1. Sequence Submission

A sequence is the only required input for running these tools. Sequences in FASTA format may be entered into the sequence submission box, or uploaded from a text file; multiple sequences can be submitted at the same time. The sequences in submission box takes priority over those uploaded from a text file; therefore, only sequences in the submission box will be used, even if sequences were also uploaded from the text file.

2. NeuroPred

NeuroPred will attempt to predict cleavage sites in the submitted sequences using known motif model (default selection) and other logistic regression models trained on experimentally verified cleavage information. In addition masses of predicted peptides are calculated using common neuropeptide post-translational modifications.

a). Model Selection

The following cleavage prediction models are available, the first model is an empirical model, whereas all other models are binary logistic regression models.
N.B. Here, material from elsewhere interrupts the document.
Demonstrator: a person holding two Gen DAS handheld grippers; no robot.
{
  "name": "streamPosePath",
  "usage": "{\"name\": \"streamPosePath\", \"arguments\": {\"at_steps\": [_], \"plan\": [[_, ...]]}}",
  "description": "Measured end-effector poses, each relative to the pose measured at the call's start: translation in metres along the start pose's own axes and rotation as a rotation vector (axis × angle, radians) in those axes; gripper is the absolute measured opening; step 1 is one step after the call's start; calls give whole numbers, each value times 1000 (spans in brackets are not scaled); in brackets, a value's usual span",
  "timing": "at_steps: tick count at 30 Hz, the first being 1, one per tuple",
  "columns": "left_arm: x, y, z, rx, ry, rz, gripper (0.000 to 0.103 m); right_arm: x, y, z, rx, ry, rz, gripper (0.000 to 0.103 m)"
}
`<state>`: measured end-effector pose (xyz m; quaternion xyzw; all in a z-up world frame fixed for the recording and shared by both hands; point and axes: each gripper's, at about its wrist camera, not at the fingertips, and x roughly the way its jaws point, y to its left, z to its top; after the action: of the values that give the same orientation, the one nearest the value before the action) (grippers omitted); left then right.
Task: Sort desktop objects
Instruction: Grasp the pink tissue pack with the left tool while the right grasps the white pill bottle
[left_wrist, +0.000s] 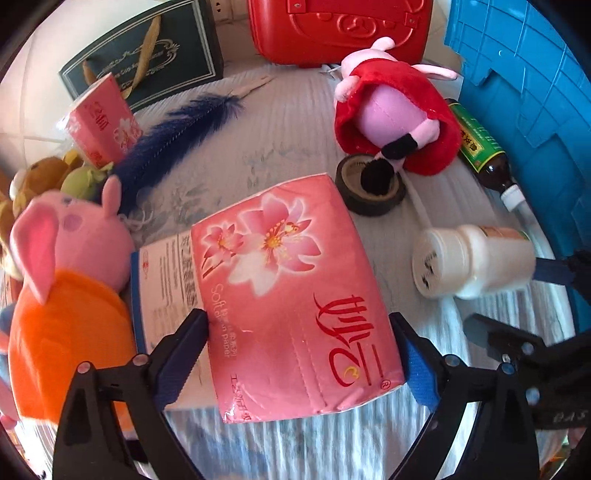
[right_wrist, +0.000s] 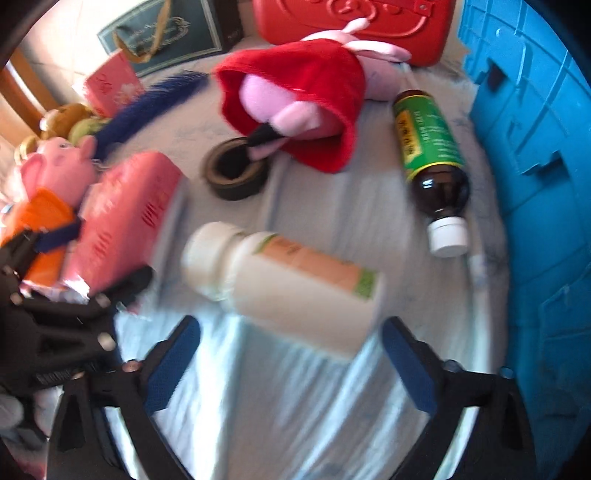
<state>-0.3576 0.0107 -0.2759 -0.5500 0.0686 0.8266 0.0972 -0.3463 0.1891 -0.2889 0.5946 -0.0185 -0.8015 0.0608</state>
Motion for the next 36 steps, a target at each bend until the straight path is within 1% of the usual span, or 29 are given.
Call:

The following models are available:

Known Motif:: This model, reported by Southey et al. (2006a), is based on the occurrence of the following motifs in the sequence: xxKR, xxKK, xxRR, RxxR and RxxK, where x is any amino acid and cleavage occurs after the right-most or C-terminal amino acid. When any of these motifs is present, the cleavage probability is set to 0.88 and when two of these motifs are present (e.g. RxKR, which is composed of the motifs xxKR and RxxR), the cleavage probability is set to 0.997. This is the default model.
Mollusc:: The Complex Model, reported by Hummon et al. (2003), trained on precursor sequences from the mollusc, Aplysia californica.
Mammalian:: Model reported by Amare et al. (2006), trained on published mammalian precursor sequences from cow, human, mouse, pig and rat.
Insect:: A joint model derived from the models trained by Southey et al. (2008) on published precursor sequences from the honey bee, Apis mellifera and fruit fly, Drosophila melanogaster.
Mollusc_Basic:: Model reported by Hummon et al. (2003), trained on precursor sequences from the mollusc, Aplysia californica. This model has fewer terms than the Mollusc model and also had poorer predictive ability than the Mollusc mode (Hummon et al. 2003).
Apis:: Model reported by Southey et al. (2008), trained on published precursor sequences from the honey bee, Apis mellifera, reported by Hummon et al., 2006.
Drosophila:: Model reported by Southey et al. (2008), trained on precursor sequences from the fruit fly, Drosophila melanogaster
Bovine:: A model trained on published cattle, Bos taurus, precursor sequences by Tegge et al. (2007, 2008).
Human:: A model trained on published human, Homo sapiens, precursor sequences by Tegge et al. (2007, 2008).
Mouse:: A model trained on published mouse, Mus musculus, precursor sequences by Tegge et al. (2007, 2008).
Rat:: A model trained on published rat, Rattus norvegicus, precursor sequences by Tegge et al. (2007, 2008).
Any Basic Site:: Simply considers any basic amino acid (Arginine or Lysine) as cleaved. However, when the amino acid combinations listed in the known motif model (e.g. xxKR, xxKK, xxRR, RxxR and RxxK) are present, only the last amino acid in the motif is considered as cleaved.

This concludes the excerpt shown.